All the talk about Google losing ground & cutting jobs made me nervous about what I'd do if Google Scholar got the chop...

So I dug into the options – and came away relieved. Even a little optimistic!

New PLOS post: Could there be some viable challengers to Google Scholar on the horizon?

https://absolutelymaybe.plos.org/2023/02/16/could-there-be-some-viable-challengers-to-google-scholar-on-the-horizon/

#OpenScience #AcademicMastodon #AcademicChatter

Could There Be Some Viable Challengers to Google Scholar on the Horizon? - Absolutely Maybe

In 2019, I wrote a pair of posts about the risks of our reliance on Google Scholar (GS), and search engine alternatives…

Absolutely Maybe

@hildabast Thank you! I'm not sure I understand why #InternetArchiveScholar was summarily dismissed as being too small. Nowadays I use it as my primary academic search engine, for two reasons: 1) it tends to have more #OpenAccess / full text links than anything else; 2) advanced search actually works and results are generally more consistent and reliable.

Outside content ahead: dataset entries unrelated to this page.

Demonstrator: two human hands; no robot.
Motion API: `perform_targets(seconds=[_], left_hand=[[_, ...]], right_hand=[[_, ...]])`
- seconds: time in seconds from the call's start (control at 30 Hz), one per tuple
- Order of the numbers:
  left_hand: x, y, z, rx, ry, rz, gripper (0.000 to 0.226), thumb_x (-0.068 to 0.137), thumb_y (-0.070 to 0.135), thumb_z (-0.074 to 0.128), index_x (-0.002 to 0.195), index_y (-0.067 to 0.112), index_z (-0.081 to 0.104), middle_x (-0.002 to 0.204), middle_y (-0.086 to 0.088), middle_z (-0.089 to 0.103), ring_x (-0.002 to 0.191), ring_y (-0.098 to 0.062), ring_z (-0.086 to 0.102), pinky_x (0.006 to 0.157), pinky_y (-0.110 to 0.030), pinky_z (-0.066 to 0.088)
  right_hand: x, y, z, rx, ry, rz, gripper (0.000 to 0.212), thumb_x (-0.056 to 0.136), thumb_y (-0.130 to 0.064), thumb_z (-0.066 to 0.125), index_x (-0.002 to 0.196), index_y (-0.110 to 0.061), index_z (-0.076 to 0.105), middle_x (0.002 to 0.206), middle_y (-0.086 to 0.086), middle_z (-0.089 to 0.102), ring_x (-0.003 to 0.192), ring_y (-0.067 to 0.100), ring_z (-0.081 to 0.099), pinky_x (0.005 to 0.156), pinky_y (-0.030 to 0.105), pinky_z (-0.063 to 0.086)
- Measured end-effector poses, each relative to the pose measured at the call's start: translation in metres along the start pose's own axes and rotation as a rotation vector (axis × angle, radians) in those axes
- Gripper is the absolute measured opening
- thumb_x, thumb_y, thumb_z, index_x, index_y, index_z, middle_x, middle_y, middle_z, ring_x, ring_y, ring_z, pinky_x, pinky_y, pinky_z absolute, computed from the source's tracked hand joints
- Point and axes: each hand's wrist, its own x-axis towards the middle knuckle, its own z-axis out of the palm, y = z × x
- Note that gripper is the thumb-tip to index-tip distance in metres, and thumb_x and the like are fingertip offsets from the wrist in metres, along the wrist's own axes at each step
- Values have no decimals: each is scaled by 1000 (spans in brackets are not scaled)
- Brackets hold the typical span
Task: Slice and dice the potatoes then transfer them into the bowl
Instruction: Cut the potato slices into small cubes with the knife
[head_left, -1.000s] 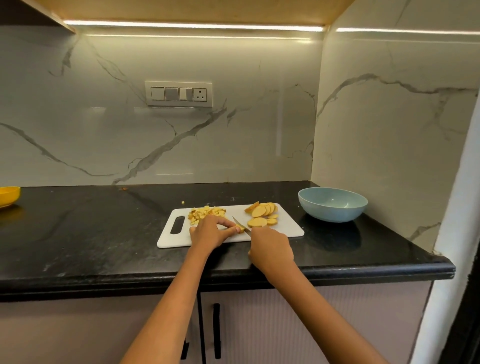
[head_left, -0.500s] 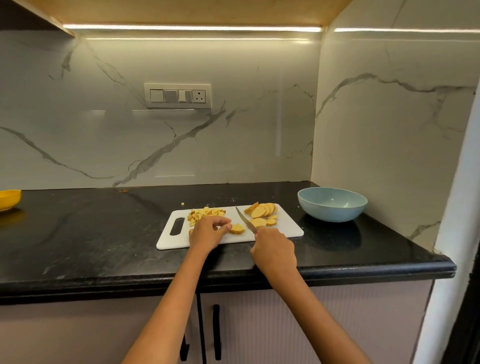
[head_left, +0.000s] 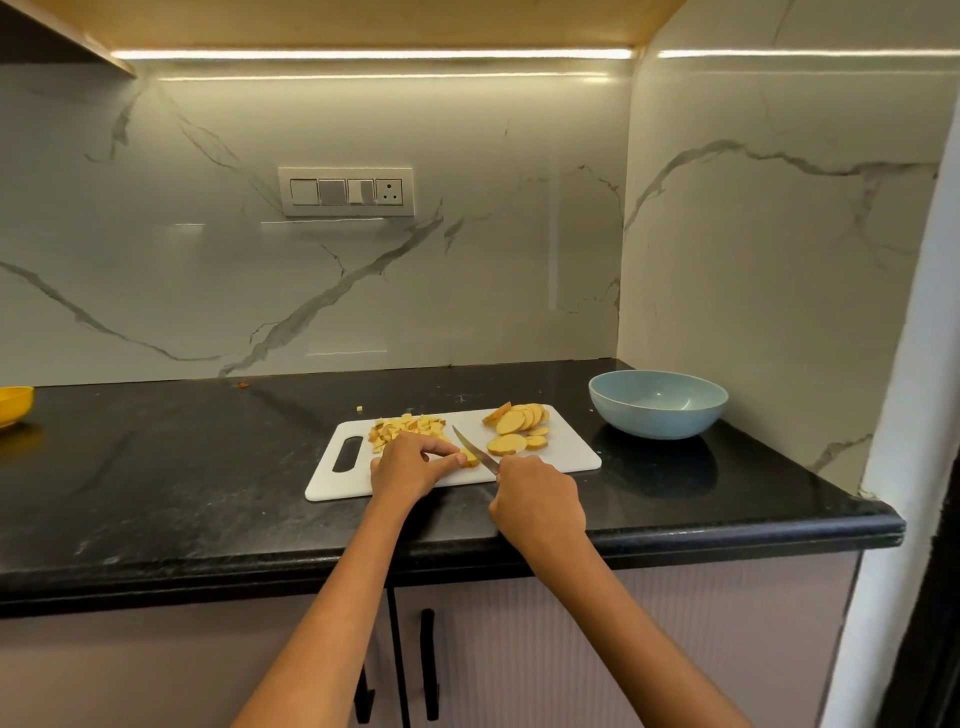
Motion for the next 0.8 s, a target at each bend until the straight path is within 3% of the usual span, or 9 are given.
perform_targets(seconds=[0.27,0.4,0.53,0.67,0.8], left_hand=[[-1,1,-2,-3,-34,41,17,80,35,69,92,25,74,100,9,68,73,-2,45,75,-28,35],[-1,0,-1,-16,-11,46,16,80,35,70,92,24,74,103,7,69,83,-6,46,86,-36,40],[0,-1,-1,-7,-13,47,17,81,35,69,94,24,73,103,8,67,84,-6,46,87,-36,39],[0,-4,1,0,-21,45,16,83,34,66,94,24,73,100,11,66,90,-6,49,93,-38,40],[5,-7,3,-58,48,36,16,88,23,61,100,19,72,110,2,68,107,-16,57,99,-42,41]], right_hand=[[13,-12,-5,-71,-25,-43,23,95,-18,49,115,-9,55,112,9,60,99,24,59,78,29,42],[1,-11,-1,-177,1,-98,25,97,-13,45,120,-9,53,116,9,59,101,22,59,82,29,44],[-7,-9,0,-219,29,-123,25,97,-11,46,121,-8,53,115,10,60,100,23,61,83,29,47],[-3,-9,0,-146,26,-83,23,96,-12,48,117,-9,54,112,9,60,97,22,61,81,29,46],[-3,-1,2,6,33,14,23,94,-19,50,116,-11,53,108,7,60,94,19,61,81,28,47]])
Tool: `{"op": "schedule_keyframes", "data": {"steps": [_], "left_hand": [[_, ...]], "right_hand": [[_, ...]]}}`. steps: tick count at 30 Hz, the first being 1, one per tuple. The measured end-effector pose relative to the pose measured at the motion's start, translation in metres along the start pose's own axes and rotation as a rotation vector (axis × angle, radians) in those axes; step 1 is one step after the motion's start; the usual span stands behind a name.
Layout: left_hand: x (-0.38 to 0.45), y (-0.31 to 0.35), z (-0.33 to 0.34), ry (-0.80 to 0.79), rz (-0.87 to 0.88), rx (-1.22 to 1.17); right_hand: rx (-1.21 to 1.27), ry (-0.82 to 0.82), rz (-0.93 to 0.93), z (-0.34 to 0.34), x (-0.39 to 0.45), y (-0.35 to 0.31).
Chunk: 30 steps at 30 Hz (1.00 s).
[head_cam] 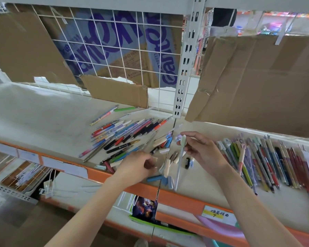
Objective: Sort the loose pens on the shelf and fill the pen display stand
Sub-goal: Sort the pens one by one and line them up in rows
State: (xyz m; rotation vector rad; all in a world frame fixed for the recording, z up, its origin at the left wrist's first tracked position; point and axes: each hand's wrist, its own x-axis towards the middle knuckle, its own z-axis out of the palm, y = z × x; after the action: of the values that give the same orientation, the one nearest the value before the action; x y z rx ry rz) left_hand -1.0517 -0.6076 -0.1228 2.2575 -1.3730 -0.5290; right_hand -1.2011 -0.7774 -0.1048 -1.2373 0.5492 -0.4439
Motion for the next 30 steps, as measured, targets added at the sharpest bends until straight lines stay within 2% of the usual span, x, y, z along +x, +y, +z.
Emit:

If I fail to find anything, I proceed to check #GoogleScholar, where typically I then have to browse dozens of pages of unrelated junk.

@nemobis 25m compared to over 200m for others (and presumably well over 400m+ for Google Scholar) is very small. The chance of missing the best/most important works on a topic is extremely high. And if you're not seeing the body of work on a question, you can't know if you're seeing an outlier study, for example.

@hildabast What service has 200 million full text works?

As for metadata, there are at least 70 million records on IA scholar https://scholar.archive.org/search?q=year%3A%3C%3D2023, it's actually 130 million.
https://fatcat.wiki/

@nemobis A service with 200m articles would have way more than 25m in full text - especially if you use eg Unpaywall or GS in your browser to scoop up those in ResearchGate etc.

I used the number they say they have, and I think it's right. The results you linked to seemed to be counting individual scanned pages as records, not works/articles.

This doesn't cover enough of the literature - but it'd be a good place to hunt for full text of something you're desperate to find.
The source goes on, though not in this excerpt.